Total the lines of the entries below that hold the string "pedal", then write only that total.

** Opening Entries provided block **

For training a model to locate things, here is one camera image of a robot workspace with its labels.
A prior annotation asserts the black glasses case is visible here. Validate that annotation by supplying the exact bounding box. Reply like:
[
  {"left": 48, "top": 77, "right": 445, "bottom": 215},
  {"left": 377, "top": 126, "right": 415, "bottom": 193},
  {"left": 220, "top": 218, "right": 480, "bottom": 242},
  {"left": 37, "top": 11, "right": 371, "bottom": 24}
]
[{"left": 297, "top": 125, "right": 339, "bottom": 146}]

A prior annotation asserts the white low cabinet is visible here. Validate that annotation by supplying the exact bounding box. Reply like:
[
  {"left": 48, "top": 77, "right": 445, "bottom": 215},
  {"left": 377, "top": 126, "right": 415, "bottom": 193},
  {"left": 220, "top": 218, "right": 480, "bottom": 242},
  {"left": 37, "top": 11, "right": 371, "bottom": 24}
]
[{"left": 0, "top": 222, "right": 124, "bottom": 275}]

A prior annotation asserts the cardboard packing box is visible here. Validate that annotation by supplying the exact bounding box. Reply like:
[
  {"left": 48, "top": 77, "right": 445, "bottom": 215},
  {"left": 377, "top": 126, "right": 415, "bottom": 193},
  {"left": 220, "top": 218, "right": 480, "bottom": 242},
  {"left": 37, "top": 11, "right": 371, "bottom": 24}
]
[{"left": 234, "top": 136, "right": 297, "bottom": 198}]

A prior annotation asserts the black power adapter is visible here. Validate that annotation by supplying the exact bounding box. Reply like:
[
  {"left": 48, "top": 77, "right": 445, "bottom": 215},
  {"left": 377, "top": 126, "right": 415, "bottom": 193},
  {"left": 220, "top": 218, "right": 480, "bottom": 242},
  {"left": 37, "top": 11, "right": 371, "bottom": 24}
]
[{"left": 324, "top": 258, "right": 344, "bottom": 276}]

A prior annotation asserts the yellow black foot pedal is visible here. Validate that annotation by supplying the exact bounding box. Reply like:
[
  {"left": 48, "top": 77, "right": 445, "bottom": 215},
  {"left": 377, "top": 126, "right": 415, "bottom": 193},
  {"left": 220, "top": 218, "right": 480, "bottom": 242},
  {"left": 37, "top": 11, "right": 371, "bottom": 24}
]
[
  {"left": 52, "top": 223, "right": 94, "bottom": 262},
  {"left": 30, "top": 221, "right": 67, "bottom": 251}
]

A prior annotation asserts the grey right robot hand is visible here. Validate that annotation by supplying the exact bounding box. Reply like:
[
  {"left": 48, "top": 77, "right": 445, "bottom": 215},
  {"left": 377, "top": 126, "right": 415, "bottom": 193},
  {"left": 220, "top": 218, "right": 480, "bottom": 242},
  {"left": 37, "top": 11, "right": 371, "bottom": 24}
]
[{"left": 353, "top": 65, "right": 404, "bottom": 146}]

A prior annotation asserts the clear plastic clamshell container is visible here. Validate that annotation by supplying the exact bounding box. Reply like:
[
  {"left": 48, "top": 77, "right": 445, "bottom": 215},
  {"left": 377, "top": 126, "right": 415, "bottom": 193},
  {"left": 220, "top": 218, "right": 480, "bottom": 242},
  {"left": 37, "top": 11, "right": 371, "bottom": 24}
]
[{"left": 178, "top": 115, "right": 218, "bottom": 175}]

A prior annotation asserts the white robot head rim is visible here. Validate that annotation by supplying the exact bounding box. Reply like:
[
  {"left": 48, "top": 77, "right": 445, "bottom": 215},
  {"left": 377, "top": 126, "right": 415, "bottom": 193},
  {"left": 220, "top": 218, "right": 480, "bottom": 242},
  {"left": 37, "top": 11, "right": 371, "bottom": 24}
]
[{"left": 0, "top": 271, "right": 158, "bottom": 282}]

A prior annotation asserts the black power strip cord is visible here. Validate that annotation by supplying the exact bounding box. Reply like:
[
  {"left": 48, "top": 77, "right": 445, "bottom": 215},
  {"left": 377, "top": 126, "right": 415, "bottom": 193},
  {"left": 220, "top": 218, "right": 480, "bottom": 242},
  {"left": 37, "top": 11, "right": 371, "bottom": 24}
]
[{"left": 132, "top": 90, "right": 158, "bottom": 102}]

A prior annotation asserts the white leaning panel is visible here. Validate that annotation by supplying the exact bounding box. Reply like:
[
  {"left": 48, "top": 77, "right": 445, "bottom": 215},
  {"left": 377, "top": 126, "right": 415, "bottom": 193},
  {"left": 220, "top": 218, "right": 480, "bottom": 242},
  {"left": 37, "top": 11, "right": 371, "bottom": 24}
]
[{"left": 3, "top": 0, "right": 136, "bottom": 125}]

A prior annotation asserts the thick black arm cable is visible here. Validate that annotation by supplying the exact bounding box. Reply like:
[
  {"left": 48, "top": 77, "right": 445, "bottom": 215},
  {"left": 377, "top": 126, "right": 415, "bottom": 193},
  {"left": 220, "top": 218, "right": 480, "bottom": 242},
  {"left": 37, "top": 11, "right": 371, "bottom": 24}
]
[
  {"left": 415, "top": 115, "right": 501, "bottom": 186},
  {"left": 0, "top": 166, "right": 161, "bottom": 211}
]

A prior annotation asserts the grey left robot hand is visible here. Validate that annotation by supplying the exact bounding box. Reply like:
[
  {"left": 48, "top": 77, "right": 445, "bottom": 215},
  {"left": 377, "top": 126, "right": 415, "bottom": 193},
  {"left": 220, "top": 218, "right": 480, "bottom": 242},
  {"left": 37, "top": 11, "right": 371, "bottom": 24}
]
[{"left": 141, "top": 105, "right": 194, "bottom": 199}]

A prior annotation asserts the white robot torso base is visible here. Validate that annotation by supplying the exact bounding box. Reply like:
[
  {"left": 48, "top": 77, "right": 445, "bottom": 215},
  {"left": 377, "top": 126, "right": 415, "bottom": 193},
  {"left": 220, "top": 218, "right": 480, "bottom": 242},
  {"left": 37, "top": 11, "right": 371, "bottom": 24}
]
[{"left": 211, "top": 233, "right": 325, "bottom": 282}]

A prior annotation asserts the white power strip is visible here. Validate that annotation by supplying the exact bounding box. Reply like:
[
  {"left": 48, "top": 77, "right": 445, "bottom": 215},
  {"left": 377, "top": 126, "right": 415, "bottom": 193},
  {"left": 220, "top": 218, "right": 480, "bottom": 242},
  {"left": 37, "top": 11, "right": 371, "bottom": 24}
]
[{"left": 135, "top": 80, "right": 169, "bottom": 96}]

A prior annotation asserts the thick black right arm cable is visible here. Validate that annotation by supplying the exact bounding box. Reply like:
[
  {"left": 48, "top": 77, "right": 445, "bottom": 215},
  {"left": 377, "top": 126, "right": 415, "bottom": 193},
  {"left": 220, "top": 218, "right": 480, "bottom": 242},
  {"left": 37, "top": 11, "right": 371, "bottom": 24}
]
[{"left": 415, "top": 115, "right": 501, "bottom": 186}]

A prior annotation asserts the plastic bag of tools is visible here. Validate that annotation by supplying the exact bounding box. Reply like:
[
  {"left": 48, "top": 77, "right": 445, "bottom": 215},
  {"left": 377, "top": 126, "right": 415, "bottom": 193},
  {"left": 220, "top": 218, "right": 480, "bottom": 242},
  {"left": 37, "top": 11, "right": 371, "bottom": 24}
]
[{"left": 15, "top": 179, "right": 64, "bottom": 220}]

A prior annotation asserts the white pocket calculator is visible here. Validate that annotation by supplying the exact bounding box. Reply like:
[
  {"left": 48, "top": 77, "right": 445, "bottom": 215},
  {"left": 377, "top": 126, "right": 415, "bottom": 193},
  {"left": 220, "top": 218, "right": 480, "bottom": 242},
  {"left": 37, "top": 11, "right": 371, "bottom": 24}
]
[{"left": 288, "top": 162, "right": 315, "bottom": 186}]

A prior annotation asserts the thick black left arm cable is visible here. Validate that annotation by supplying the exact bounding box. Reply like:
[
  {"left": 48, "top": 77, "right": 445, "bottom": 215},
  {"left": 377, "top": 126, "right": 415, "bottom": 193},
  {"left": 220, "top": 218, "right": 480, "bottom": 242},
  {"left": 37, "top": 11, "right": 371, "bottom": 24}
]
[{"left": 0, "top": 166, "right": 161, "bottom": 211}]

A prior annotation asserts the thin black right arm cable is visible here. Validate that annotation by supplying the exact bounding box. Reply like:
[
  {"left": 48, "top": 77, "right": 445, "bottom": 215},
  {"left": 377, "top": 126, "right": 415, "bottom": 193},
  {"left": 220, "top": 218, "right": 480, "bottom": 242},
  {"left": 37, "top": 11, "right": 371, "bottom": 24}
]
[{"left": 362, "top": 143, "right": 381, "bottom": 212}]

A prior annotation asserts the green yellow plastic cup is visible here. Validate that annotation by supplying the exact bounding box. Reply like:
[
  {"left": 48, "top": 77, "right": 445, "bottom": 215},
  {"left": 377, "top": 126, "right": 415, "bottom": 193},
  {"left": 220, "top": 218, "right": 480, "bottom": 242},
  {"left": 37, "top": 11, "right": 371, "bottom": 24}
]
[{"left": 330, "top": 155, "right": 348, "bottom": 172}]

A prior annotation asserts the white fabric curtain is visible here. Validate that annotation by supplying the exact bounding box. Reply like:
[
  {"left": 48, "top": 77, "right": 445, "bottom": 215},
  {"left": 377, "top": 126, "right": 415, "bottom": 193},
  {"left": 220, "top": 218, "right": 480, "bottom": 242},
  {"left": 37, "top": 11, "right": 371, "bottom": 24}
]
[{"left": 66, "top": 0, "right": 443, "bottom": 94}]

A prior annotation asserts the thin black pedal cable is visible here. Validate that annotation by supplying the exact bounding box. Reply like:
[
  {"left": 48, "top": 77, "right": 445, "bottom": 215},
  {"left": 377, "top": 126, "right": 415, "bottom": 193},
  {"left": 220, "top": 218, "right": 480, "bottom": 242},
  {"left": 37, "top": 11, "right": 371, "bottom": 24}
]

** Closing Entries provided block **

_Task result:_
2